Cassazione, alcolici: ragazzo mente sull’età, barista condannato
Prima di servigli degli alcolici, il barista deve sempre accertarsi
che il cliente sia maggiorenne. Fino in fondo e chiedendogli i
documenti. Se invece vende un bicchiere di vino ad un minorenne che gli
ha raccontato una bugia aumentandosi l’età, l’esercente rischia
conseguenze penali. Lo stabilisce la Cassazione confermando la condanna
inflitta dal giudice di pace di Rovereto a un barista che aveva versato
una birra a un 16enne.
Gli ermellini hanno applicato una
linea dura nell’affrontare la causa. Del resto, il tema del consumo di
alcolici tra giovani e giovanissimi è diventato una vera emergenza
nazionale oggetto di campagne mediatiche, battaglie legali e
provvedimenti normativi.
Il barista aveva tentato di
difendersi in Cassazione sostenendo di avere espressamente chiesto
l’età al ragazzo e di avere ricevuto come risposta che aveva più di 16
anni. Ma la Suprema corte ha respinto l’istanza.
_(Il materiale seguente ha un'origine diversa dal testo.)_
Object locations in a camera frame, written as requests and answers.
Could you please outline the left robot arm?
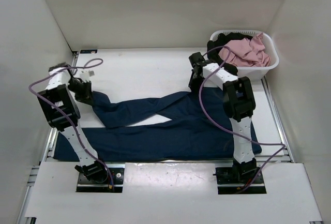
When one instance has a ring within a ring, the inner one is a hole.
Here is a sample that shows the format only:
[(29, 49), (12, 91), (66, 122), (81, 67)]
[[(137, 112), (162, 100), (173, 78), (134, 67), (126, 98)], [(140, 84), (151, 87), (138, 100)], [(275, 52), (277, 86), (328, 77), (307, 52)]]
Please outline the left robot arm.
[(49, 82), (44, 90), (35, 92), (31, 86), (29, 90), (37, 96), (48, 124), (70, 144), (78, 161), (75, 169), (89, 181), (112, 185), (111, 172), (80, 126), (77, 102), (90, 106), (94, 103), (89, 77), (90, 73), (84, 70), (75, 77), (73, 67), (60, 63), (49, 68)]

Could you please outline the dark blue denim trousers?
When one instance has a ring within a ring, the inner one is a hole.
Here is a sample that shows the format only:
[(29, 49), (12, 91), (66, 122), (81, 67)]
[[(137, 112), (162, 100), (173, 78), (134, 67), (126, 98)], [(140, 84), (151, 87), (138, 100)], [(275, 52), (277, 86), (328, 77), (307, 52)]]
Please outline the dark blue denim trousers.
[(217, 160), (234, 152), (222, 91), (206, 87), (202, 95), (177, 92), (161, 98), (112, 103), (94, 92), (93, 111), (101, 128), (84, 128), (92, 147), (106, 162)]

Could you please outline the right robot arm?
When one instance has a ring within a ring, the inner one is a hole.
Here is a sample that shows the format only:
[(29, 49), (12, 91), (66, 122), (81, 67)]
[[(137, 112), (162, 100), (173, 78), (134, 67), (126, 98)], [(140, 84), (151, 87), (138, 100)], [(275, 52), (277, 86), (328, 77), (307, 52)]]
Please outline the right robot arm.
[(250, 80), (233, 74), (222, 60), (189, 58), (189, 92), (112, 103), (94, 92), (93, 111), (101, 128), (84, 128), (106, 161), (210, 160), (233, 158), (240, 183), (256, 169), (259, 145), (251, 143), (255, 99)]

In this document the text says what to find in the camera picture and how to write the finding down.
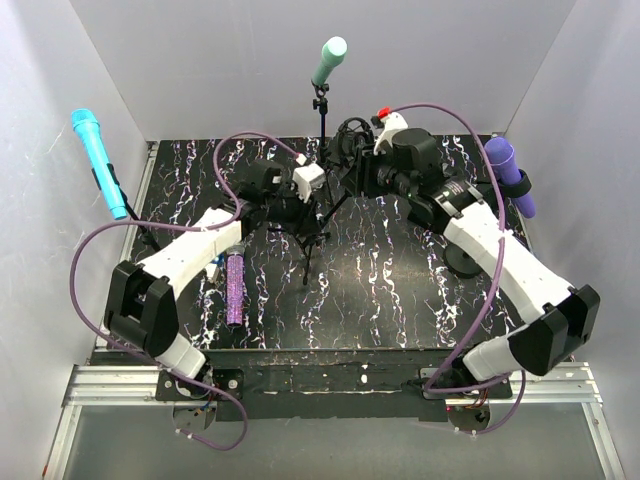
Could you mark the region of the black round base stand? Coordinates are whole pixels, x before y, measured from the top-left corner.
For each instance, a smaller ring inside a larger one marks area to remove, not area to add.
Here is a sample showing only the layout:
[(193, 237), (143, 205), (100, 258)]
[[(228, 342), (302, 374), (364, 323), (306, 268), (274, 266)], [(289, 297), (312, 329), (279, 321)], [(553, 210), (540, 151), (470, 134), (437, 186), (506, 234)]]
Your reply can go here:
[[(124, 198), (124, 201), (125, 201), (126, 211), (129, 214), (130, 218), (134, 221), (139, 221), (140, 218), (134, 211), (133, 207), (130, 205), (128, 199)], [(156, 241), (156, 239), (154, 238), (153, 234), (150, 232), (150, 230), (147, 229), (145, 226), (139, 226), (138, 229), (140, 231), (140, 237), (141, 237), (142, 243), (145, 246), (150, 247), (154, 252), (159, 252), (161, 250), (161, 247)]]
[(454, 244), (444, 249), (443, 261), (446, 267), (459, 278), (471, 279), (482, 272), (481, 267), (464, 250)]

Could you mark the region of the blue white toy block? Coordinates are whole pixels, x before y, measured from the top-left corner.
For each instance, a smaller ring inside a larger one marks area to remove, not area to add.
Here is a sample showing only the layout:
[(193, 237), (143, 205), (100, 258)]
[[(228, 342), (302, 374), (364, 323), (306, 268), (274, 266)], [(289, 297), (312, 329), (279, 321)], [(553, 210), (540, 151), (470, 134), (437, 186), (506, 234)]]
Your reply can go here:
[(221, 266), (223, 265), (223, 263), (224, 255), (220, 254), (205, 266), (204, 273), (209, 283), (215, 284), (218, 281)]

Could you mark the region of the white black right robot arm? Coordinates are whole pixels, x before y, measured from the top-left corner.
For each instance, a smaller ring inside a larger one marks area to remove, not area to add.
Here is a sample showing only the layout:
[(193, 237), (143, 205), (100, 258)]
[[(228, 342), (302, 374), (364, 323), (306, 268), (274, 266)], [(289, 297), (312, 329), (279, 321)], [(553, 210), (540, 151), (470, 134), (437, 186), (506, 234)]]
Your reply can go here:
[(355, 194), (406, 199), (409, 220), (443, 235), (489, 275), (487, 296), (502, 292), (523, 323), (472, 348), (460, 346), (427, 380), (427, 392), (471, 398), (517, 370), (544, 376), (591, 339), (599, 294), (539, 261), (495, 216), (500, 196), (447, 165), (427, 131), (400, 129), (380, 139), (359, 132), (343, 149), (353, 160)]

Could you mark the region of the aluminium rail frame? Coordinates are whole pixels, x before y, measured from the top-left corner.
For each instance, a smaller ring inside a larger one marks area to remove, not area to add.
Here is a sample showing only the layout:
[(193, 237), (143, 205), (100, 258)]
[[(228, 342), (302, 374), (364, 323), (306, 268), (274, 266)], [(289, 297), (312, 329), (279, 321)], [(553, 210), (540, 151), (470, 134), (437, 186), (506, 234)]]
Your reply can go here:
[(622, 479), (585, 363), (514, 375), (478, 410), (413, 392), (320, 392), (285, 369), (248, 393), (250, 423), (222, 404), (162, 402), (143, 366), (74, 370), (47, 479)]

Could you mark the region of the black left round base stand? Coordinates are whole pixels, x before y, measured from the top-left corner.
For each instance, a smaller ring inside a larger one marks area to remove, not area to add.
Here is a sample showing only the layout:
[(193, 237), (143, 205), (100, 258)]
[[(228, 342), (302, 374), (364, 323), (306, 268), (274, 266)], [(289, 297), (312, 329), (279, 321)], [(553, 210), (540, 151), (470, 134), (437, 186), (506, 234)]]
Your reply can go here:
[[(134, 211), (133, 207), (130, 205), (128, 199), (124, 198), (124, 201), (125, 201), (126, 211), (129, 214), (130, 218), (134, 221), (139, 221), (140, 218)], [(150, 247), (154, 252), (159, 252), (161, 250), (161, 247), (156, 241), (156, 239), (154, 238), (153, 234), (150, 232), (150, 230), (147, 229), (145, 226), (139, 226), (138, 229), (140, 231), (140, 237), (141, 237), (142, 243), (145, 246)]]

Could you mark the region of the purple toy microphone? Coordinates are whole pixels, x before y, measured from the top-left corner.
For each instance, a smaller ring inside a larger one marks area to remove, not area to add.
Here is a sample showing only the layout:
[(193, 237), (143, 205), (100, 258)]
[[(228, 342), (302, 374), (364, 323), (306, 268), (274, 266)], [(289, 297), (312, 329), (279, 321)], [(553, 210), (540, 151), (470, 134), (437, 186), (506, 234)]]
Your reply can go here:
[(531, 194), (532, 184), (516, 163), (515, 148), (504, 137), (496, 136), (486, 142), (484, 151), (501, 193), (515, 204), (523, 217), (533, 218), (536, 207)]

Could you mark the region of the cyan toy microphone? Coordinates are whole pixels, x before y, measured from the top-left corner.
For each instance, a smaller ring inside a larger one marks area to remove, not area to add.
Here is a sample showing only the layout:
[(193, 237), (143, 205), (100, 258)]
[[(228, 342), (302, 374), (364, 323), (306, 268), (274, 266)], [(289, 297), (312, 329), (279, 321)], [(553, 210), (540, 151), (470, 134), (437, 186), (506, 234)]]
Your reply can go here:
[(97, 118), (89, 109), (76, 109), (71, 113), (71, 123), (73, 131), (84, 146), (94, 178), (113, 219), (125, 219), (126, 202), (114, 176)]

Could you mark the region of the mint green toy microphone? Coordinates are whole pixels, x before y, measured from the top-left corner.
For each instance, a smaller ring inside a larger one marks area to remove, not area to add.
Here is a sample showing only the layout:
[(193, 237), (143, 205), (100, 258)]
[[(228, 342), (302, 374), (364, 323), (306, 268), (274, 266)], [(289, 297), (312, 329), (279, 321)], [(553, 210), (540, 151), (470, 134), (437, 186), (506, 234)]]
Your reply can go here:
[(311, 76), (311, 83), (314, 86), (323, 86), (333, 70), (344, 61), (347, 50), (348, 45), (344, 38), (330, 38), (322, 47), (320, 63)]

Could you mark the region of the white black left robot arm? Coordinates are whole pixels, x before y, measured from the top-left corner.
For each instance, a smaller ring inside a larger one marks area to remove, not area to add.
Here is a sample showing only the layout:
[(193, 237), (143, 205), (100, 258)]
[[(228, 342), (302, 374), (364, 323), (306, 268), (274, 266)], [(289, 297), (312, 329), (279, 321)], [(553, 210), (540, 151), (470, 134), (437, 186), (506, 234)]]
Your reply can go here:
[(208, 208), (193, 231), (134, 264), (113, 271), (105, 311), (106, 328), (179, 373), (178, 387), (193, 400), (205, 398), (213, 377), (206, 358), (180, 333), (177, 300), (194, 277), (221, 254), (238, 246), (266, 222), (282, 226), (302, 241), (321, 230), (313, 194), (326, 181), (315, 163), (294, 169), (268, 160), (251, 164), (238, 183), (239, 206)]

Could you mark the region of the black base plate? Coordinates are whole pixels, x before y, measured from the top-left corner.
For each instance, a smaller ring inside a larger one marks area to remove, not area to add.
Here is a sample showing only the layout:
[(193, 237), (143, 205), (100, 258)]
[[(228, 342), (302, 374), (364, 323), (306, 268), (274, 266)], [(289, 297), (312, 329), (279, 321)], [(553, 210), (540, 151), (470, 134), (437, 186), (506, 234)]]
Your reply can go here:
[(252, 420), (413, 418), (444, 422), (420, 386), (446, 349), (208, 350), (215, 385)]

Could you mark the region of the black shock mount tripod stand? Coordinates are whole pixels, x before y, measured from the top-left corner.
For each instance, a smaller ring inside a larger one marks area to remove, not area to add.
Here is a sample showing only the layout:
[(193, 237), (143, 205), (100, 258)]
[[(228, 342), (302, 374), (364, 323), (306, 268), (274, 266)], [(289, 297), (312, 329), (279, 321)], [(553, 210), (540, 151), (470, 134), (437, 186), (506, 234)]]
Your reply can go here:
[(304, 256), (304, 285), (308, 284), (314, 247), (330, 237), (330, 233), (324, 231), (324, 221), (317, 216), (317, 204), (316, 200), (304, 203), (298, 198), (284, 198), (277, 200), (267, 213), (267, 221), (279, 225), (268, 230), (290, 235), (299, 246)]

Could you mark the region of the purple glitter microphone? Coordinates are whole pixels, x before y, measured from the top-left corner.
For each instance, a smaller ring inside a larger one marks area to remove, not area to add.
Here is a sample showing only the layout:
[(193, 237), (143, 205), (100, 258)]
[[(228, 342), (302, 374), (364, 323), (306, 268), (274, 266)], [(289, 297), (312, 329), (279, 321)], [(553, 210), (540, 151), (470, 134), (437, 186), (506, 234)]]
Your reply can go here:
[(243, 321), (244, 253), (245, 247), (237, 244), (226, 255), (226, 323), (231, 327)]

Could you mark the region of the black slim tripod stand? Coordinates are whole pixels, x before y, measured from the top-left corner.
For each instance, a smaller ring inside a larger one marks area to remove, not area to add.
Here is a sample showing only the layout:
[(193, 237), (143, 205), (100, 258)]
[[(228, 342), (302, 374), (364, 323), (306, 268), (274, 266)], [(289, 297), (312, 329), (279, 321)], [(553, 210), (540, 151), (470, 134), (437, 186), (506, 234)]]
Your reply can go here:
[(335, 135), (327, 136), (327, 115), (329, 102), (327, 94), (330, 85), (325, 83), (318, 87), (312, 84), (316, 98), (313, 100), (313, 109), (320, 115), (320, 144), (318, 163), (326, 173), (337, 172), (340, 175), (340, 185), (344, 193), (340, 199), (332, 204), (329, 212), (322, 217), (325, 227), (329, 220), (349, 198), (358, 198), (352, 195), (354, 170), (353, 164), (356, 148), (374, 144), (374, 132), (369, 121), (362, 117), (352, 116), (344, 120), (338, 127)]

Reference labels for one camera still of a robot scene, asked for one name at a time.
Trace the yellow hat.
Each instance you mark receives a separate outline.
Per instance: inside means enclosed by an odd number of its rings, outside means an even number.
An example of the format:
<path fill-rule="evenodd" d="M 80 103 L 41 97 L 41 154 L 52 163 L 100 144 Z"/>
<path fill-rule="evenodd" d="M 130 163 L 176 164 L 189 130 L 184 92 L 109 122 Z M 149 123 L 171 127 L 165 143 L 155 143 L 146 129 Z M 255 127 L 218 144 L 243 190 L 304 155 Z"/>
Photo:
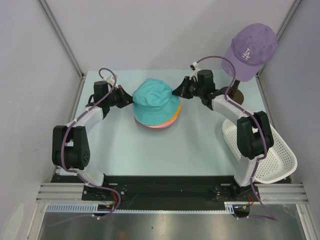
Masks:
<path fill-rule="evenodd" d="M 178 108 L 177 108 L 176 112 L 175 112 L 175 113 L 173 114 L 173 116 L 170 118 L 171 121 L 175 120 L 175 119 L 178 117 L 178 115 L 179 115 L 179 113 L 180 113 L 180 110 L 181 110 L 181 104 L 178 105 Z"/>

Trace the purple baseball cap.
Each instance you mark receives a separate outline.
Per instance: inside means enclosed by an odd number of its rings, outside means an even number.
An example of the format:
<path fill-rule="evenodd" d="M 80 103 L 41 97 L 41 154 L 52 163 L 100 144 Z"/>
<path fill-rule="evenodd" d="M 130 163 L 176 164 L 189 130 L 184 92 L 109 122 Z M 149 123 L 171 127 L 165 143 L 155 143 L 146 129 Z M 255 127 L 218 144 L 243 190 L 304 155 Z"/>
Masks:
<path fill-rule="evenodd" d="M 248 82 L 272 59 L 277 47 L 277 35 L 269 26 L 250 24 L 233 37 L 222 69 L 236 80 Z"/>

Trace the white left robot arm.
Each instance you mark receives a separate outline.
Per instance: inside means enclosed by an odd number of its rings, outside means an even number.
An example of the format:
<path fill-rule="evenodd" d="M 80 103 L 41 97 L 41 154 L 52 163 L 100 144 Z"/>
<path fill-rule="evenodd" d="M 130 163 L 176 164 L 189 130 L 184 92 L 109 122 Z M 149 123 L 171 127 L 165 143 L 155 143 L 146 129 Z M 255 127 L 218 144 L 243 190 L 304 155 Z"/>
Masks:
<path fill-rule="evenodd" d="M 100 200 L 110 196 L 104 174 L 89 166 L 91 152 L 88 133 L 104 120 L 112 107 L 119 109 L 133 103 L 133 98 L 113 77 L 96 81 L 84 112 L 66 125 L 57 125 L 52 132 L 52 162 L 67 173 L 78 176 L 94 186 L 93 194 Z"/>

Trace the teal cap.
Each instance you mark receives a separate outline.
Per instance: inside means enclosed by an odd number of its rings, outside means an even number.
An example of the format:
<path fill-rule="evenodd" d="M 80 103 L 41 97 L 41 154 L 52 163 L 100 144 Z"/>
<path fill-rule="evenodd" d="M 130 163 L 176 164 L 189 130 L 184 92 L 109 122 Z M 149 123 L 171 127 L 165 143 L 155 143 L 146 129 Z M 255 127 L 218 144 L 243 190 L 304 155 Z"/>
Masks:
<path fill-rule="evenodd" d="M 160 125 L 178 111 L 180 100 L 163 80 L 147 78 L 132 94 L 134 118 L 143 125 Z"/>

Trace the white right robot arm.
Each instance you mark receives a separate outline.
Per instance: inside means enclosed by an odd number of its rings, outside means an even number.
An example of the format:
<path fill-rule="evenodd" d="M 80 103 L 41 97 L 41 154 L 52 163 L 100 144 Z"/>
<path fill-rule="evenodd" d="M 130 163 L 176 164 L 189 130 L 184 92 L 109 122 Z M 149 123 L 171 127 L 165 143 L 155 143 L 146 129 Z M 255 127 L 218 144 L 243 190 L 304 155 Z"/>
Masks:
<path fill-rule="evenodd" d="M 211 70 L 196 70 L 185 76 L 172 94 L 184 99 L 198 97 L 204 106 L 220 113 L 236 126 L 236 144 L 240 151 L 239 167 L 234 174 L 237 182 L 230 188 L 231 196 L 242 201 L 249 194 L 259 162 L 274 145 L 268 116 L 265 112 L 251 113 L 216 89 Z"/>

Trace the grey bucket hat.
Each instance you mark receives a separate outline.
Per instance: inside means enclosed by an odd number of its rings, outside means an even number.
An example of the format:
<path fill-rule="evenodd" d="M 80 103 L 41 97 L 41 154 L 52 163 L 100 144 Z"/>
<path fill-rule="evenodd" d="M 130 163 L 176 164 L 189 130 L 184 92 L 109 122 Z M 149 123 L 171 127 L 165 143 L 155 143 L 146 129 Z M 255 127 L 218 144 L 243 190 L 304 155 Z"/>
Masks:
<path fill-rule="evenodd" d="M 136 118 L 134 118 L 134 121 L 135 121 L 135 123 L 136 123 L 138 126 L 143 127 L 143 128 L 148 128 L 148 126 L 147 126 L 147 125 L 142 124 L 142 123 L 141 123 L 141 122 L 139 122 Z"/>

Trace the pink bucket hat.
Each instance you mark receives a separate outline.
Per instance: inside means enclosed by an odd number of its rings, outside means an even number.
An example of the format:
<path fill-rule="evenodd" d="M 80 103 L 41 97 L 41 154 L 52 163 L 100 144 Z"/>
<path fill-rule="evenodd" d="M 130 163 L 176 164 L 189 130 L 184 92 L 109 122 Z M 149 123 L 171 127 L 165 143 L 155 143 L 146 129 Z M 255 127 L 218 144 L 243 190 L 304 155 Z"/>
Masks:
<path fill-rule="evenodd" d="M 156 124 L 156 125 L 145 124 L 144 126 L 148 127 L 148 128 L 152 128 L 152 129 L 164 129 L 164 128 L 168 128 L 168 127 L 172 126 L 176 122 L 177 119 L 178 119 L 178 117 L 176 116 L 176 117 L 173 117 L 170 120 L 167 120 L 167 121 L 160 123 L 160 124 Z"/>

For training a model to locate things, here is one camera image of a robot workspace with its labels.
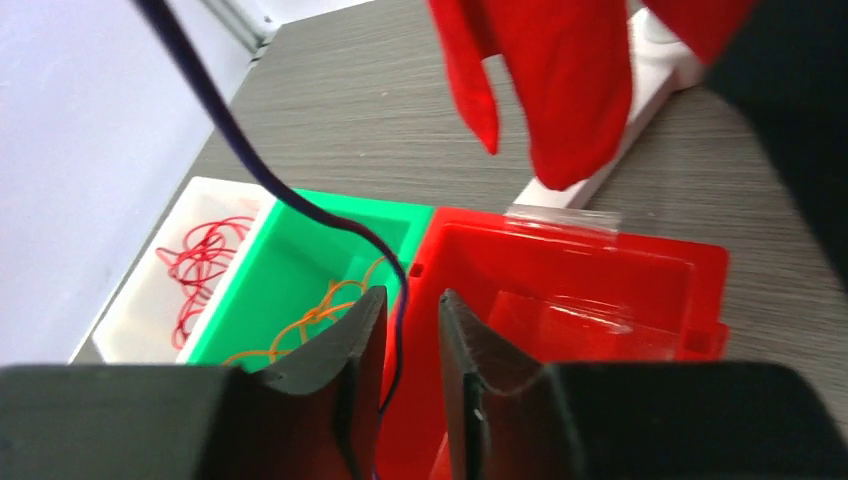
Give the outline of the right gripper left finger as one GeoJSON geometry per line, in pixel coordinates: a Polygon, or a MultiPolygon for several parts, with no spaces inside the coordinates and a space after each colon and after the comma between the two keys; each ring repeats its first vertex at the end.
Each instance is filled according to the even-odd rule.
{"type": "Polygon", "coordinates": [[[1,371],[5,479],[366,479],[387,292],[256,372],[197,365],[1,371]]]}

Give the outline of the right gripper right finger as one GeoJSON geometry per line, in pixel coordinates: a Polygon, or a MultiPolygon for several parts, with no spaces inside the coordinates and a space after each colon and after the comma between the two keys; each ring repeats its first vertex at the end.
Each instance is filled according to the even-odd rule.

La legge, si legge
nella sentenza dei giudici di piazza Cavour, “ha affidato al gestore di
spaccio di bevande alcooliche una peculiare responsabilità”. Di
conseguenza, la “negligenza e imprudenza” del lavoro del barista
“devono essere punite con severità”.
L’esercente del locale, insomma, deve tassativamente chiedere i
documenti prima di servire alcolici. Soprattutto se i suoi avventori
sono presumibilmente minorenni. Per salvarsi dalla responsabilità
penale, dice infatti la Cassazione, non basta avere
chiesto semplicemente l’età del cliente.